Дело в том, что в оркестре существовала практика бесплатных шефских концертов отдельных
исполнителей-солистов. Это делалось в малых аудиториях, где невозможно было разместить весь
коллектив. Поэтому все солисты, певцы, чтецы, танцоры имели специально приготовленные для
таких выступлений концертные номера. А всем им - в том числе и мне - аккомпанировал Владимир
Ананьевич Пескин. Он сделал для меня несколько переложений классических пьес - в том числе
романсов - "Как дух Лауры" Листа и "Весенние воды" Рахманинова.
Шефские выступления стали замечательной концертной практикой для меня и создали
прекрасную почву для развития композиторского творчества Владимира Пескина. Владимир
Ананьевич учился в Московской консерватории в классе профессора С.Е.Файнберга, но
"переиграл" руки и окончить консерваторию ему не было суждено. Однако профессиональное
заболевание не помешало ему успешно заниматься концертмейстерской и педагогической работой.

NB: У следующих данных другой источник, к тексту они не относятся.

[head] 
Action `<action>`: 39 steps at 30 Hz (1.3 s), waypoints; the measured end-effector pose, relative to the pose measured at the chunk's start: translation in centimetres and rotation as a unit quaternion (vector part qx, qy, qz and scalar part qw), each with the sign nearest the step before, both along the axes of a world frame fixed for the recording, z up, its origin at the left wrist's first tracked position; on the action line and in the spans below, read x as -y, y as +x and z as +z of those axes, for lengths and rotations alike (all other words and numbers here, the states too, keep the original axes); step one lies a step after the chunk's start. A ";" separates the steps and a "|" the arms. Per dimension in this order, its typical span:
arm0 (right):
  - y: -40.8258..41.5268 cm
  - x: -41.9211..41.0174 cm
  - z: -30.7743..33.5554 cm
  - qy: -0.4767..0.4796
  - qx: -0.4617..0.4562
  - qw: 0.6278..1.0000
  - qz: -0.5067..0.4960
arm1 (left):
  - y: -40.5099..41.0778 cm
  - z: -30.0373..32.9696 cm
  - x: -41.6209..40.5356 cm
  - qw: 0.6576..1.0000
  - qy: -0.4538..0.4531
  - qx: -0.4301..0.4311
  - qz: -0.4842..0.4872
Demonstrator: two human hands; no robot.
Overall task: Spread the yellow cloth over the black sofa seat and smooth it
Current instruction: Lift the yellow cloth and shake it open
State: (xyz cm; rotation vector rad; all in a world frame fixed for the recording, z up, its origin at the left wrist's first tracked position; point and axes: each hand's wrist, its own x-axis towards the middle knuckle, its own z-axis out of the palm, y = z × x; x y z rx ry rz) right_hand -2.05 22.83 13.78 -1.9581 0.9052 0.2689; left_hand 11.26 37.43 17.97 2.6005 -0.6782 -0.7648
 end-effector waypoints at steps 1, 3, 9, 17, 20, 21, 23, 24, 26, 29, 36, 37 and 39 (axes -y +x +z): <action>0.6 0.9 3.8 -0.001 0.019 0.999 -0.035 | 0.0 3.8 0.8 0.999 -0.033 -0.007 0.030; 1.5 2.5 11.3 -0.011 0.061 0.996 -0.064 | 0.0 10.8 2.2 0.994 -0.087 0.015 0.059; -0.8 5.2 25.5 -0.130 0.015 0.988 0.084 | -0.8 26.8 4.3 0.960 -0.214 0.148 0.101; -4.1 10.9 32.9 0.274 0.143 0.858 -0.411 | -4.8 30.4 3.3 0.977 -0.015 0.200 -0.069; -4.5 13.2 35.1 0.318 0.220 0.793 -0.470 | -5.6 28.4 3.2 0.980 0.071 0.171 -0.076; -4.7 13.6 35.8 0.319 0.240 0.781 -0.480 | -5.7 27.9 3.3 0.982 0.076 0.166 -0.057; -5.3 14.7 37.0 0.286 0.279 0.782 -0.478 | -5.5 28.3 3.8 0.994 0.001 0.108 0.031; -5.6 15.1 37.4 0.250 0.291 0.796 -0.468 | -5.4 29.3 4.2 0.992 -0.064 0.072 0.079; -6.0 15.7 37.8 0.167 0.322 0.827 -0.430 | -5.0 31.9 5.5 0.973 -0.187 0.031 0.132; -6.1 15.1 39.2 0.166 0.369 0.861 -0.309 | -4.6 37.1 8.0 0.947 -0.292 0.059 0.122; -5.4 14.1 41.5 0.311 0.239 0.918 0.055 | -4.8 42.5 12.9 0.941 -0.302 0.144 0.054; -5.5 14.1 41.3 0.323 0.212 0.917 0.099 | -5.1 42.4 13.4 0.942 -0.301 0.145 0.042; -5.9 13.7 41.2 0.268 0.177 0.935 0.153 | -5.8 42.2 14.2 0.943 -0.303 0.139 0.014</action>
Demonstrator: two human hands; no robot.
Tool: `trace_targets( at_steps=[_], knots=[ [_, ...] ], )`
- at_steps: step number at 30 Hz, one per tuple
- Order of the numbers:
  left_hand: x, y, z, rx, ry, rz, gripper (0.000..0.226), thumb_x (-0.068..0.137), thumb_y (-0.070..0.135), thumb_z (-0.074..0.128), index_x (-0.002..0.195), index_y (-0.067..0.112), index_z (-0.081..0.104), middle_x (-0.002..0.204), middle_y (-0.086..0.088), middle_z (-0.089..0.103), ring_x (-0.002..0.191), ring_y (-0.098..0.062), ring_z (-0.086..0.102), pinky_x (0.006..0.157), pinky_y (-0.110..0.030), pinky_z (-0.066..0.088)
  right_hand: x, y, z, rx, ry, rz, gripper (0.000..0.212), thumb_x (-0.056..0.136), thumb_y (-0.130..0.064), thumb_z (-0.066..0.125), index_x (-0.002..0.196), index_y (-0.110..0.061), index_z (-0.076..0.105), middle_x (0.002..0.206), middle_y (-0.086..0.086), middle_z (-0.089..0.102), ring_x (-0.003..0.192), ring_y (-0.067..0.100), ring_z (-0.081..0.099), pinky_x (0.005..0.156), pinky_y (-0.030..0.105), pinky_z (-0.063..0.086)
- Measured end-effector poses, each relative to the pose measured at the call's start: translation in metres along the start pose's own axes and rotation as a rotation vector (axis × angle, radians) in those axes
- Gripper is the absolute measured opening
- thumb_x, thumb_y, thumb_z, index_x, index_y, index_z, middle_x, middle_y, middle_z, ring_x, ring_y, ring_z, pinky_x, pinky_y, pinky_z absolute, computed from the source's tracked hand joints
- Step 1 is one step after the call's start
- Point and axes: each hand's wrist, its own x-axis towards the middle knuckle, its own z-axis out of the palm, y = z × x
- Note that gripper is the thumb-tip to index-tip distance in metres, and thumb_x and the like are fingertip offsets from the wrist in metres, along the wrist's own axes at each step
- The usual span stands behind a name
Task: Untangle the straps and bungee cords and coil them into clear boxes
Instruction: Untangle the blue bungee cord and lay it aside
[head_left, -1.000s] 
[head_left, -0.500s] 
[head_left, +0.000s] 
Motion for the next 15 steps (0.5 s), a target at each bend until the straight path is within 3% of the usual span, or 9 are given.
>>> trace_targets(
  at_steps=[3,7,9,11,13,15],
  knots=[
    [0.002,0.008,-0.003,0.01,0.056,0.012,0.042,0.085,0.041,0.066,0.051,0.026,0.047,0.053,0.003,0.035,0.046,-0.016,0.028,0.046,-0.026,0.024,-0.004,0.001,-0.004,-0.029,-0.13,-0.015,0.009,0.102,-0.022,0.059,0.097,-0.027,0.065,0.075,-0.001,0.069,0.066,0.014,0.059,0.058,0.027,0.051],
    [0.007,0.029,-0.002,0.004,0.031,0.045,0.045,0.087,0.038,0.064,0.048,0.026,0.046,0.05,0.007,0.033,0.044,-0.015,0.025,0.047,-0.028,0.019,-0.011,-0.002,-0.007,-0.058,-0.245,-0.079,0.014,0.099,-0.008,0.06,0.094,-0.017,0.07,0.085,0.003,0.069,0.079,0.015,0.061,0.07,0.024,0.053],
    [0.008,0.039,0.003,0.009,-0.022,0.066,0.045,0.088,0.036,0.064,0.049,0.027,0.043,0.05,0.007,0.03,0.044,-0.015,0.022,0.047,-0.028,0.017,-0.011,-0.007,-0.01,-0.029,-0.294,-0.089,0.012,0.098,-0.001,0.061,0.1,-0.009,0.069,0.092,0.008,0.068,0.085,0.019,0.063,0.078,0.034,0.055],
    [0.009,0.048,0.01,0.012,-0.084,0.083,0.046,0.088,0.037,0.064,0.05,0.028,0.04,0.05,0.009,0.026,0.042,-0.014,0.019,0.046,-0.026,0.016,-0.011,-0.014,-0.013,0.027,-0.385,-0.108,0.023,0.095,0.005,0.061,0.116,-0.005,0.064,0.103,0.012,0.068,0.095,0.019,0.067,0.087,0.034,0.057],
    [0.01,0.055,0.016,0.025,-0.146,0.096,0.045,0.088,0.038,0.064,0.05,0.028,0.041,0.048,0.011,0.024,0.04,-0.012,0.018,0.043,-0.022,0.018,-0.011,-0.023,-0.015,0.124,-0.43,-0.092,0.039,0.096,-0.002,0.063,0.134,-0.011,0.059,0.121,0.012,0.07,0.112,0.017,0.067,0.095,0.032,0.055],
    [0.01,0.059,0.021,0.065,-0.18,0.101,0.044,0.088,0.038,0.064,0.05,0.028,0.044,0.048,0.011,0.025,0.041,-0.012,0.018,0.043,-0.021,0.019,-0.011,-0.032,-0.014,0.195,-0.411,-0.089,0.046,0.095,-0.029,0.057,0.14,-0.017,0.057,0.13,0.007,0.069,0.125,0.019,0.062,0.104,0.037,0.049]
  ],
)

А работать ему было необходимо: семья была разорена - отец репрессирован, мать сослана в степи
Казахстана, младший брат еще учился, и В.Пескин был единственным кормильцем.
Еще в годы учебы Владимир Ананьевич занимался композицией. Его милые фортепианные
прелюдии я с удовольствием разучивал. Но главным образом он писал вокальную музыку, часто на
собственные стихи. Первой исполнительницей их была его мать Вера Исаевна, обладательница
чудесного светлого сопрано.
Первым сочинением Пескина для трубы стало виртуозное Скерцо. Написано оно было без
учета традиционной специфики инструмента, но именно это обстоятельство позволило ему создать
музыку неслыханной свежести и совершенно несвойственной трубе, по тем временам, технической
сложности.
Когда Владимир Ананьевич показал мне ноты, я был в недоумении - с первого взгляда что-то
в этой музыке отпугивало, но что-то и привлекало, Я вначале не решался взяться за разучивание
Скерцо, потому что не представлял его пригодным для исполнения на трубе. Однако постепенно,
пробуя играть его, я все больше и больше входил во вкус и понял, что моя техника недостаточно
развита. Наконец у меня что-то стало получаться. Некоторые моменты Владимир Ананьевич
исправил как совершенно неисполнимые и не отвечающие природе инструмента. Вскоре мы стали
включать Скерцо в программы шефских концертов. Я уже играл его свободно и с удовольствием.
Наконец мы решили показать Скерцо Михаилу Иннокентьевичу Табакову. Он был ошеломлен
произведением, моей работой и сказал буквально следующее: "Если бы это услышали сто лет тому
назад, то тебя, как Паганини, объявили бы дьяволом".